[What the task asks]: Retype, exactly as they appear below, the lines between the line holding "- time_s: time" and the line holding "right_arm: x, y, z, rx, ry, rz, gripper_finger", both ends included.

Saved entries
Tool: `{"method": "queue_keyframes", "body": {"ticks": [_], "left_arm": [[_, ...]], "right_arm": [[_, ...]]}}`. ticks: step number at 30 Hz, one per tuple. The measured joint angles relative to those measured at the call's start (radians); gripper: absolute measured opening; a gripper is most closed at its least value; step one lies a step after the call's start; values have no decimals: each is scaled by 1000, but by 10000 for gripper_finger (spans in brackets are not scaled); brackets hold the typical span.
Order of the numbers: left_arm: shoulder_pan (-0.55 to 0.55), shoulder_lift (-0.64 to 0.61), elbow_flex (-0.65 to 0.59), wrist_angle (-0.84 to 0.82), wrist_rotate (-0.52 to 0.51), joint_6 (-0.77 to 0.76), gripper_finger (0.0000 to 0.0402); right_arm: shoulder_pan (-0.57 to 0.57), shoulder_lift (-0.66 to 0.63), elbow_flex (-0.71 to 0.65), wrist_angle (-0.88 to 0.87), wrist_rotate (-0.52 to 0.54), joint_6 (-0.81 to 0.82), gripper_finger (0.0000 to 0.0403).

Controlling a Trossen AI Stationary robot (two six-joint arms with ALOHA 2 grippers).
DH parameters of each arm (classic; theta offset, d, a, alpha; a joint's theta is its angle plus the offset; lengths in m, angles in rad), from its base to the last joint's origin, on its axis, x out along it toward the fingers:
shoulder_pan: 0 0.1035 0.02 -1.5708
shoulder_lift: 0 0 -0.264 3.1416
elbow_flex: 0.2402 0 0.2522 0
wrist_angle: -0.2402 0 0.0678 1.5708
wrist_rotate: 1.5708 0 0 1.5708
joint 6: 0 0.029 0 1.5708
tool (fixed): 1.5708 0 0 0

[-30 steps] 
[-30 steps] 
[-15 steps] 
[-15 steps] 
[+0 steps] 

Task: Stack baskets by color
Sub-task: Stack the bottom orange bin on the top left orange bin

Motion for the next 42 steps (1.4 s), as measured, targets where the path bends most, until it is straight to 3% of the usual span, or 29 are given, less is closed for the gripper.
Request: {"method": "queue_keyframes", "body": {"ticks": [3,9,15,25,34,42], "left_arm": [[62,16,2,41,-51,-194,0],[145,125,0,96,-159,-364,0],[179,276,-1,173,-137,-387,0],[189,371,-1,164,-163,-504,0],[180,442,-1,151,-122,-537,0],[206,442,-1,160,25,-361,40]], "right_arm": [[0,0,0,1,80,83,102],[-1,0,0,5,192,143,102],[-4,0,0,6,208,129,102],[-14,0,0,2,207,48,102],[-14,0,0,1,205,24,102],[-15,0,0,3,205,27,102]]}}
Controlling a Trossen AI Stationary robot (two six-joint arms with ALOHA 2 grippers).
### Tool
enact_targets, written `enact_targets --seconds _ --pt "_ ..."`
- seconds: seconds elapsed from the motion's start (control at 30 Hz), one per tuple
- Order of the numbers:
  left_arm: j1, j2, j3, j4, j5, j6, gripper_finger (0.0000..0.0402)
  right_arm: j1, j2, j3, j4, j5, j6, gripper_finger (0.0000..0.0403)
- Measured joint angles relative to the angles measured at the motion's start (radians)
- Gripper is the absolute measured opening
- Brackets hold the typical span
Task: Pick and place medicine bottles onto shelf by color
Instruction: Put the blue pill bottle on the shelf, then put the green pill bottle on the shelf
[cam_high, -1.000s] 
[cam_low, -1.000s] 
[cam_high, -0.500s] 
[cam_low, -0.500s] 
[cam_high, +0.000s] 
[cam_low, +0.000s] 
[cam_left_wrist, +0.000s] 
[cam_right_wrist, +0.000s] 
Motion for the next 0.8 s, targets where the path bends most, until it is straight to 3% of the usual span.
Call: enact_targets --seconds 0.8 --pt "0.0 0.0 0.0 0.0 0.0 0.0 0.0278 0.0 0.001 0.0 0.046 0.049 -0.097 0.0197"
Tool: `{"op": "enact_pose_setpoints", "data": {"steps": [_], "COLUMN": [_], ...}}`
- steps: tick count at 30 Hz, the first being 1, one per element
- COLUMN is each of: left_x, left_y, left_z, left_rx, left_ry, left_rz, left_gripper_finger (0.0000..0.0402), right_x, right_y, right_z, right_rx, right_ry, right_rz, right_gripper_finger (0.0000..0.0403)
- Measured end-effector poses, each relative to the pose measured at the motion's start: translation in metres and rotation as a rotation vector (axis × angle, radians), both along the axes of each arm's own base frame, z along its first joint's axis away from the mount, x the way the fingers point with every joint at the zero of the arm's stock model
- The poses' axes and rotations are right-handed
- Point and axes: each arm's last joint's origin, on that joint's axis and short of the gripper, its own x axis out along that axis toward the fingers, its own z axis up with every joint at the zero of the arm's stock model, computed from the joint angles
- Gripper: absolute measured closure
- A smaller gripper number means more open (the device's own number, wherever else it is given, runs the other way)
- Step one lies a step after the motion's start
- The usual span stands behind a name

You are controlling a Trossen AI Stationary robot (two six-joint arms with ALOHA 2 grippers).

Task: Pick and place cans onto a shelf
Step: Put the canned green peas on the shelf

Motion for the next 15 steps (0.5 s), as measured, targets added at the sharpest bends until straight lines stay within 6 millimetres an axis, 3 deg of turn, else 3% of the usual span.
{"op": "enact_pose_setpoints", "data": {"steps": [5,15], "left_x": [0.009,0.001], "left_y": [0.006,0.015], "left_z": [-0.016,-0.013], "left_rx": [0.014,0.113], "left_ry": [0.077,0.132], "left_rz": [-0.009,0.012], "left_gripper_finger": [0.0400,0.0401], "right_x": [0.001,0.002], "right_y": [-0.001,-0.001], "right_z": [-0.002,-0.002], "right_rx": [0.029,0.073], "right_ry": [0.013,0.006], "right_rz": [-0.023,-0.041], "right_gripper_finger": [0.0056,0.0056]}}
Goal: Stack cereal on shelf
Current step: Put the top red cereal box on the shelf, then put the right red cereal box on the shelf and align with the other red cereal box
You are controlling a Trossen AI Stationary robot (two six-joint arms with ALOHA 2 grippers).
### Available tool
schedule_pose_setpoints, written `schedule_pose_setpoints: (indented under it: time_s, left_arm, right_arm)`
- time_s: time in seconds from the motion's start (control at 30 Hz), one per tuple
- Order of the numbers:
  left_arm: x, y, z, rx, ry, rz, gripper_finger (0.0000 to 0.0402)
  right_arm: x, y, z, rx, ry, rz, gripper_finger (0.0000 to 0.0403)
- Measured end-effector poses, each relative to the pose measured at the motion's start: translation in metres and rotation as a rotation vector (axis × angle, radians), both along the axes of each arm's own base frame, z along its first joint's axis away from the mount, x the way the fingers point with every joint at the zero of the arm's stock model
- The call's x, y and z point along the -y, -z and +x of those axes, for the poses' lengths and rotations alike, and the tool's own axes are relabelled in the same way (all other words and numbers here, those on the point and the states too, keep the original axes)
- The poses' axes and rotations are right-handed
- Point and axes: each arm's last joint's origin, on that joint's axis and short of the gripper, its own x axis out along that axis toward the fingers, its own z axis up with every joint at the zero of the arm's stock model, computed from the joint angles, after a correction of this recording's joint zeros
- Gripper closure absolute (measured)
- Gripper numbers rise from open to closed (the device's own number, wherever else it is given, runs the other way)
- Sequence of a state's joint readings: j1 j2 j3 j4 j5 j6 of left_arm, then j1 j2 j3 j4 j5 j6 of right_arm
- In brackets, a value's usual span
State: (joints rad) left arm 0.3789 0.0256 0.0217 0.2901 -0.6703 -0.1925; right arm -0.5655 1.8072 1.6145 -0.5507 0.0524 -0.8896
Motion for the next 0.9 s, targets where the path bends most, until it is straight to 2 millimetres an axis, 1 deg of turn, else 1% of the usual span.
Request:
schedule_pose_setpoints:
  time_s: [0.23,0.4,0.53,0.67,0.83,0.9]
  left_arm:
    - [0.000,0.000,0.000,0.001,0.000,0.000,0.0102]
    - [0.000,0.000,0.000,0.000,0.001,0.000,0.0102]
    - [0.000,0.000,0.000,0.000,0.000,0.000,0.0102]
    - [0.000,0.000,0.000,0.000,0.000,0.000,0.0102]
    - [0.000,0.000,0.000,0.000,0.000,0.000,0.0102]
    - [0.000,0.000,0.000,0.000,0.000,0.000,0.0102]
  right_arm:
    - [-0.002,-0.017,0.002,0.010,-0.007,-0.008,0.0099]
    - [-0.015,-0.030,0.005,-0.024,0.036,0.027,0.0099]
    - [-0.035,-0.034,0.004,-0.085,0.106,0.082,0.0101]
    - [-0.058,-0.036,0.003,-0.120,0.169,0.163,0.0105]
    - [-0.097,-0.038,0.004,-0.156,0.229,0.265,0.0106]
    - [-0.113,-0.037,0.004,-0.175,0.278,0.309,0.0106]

[Answer box]:
- time_s: time in seconds from the motion's start (control at 30 Hz), one per tuple
- Order of the numbers:
  left_arm: x, y, z, rx, ry, rz, gripper_finger (0.0000 to 0.0402)
  right_arm: x, y, z, rx, ry, rz, gripper_finger (0.0000 to 0.0403)

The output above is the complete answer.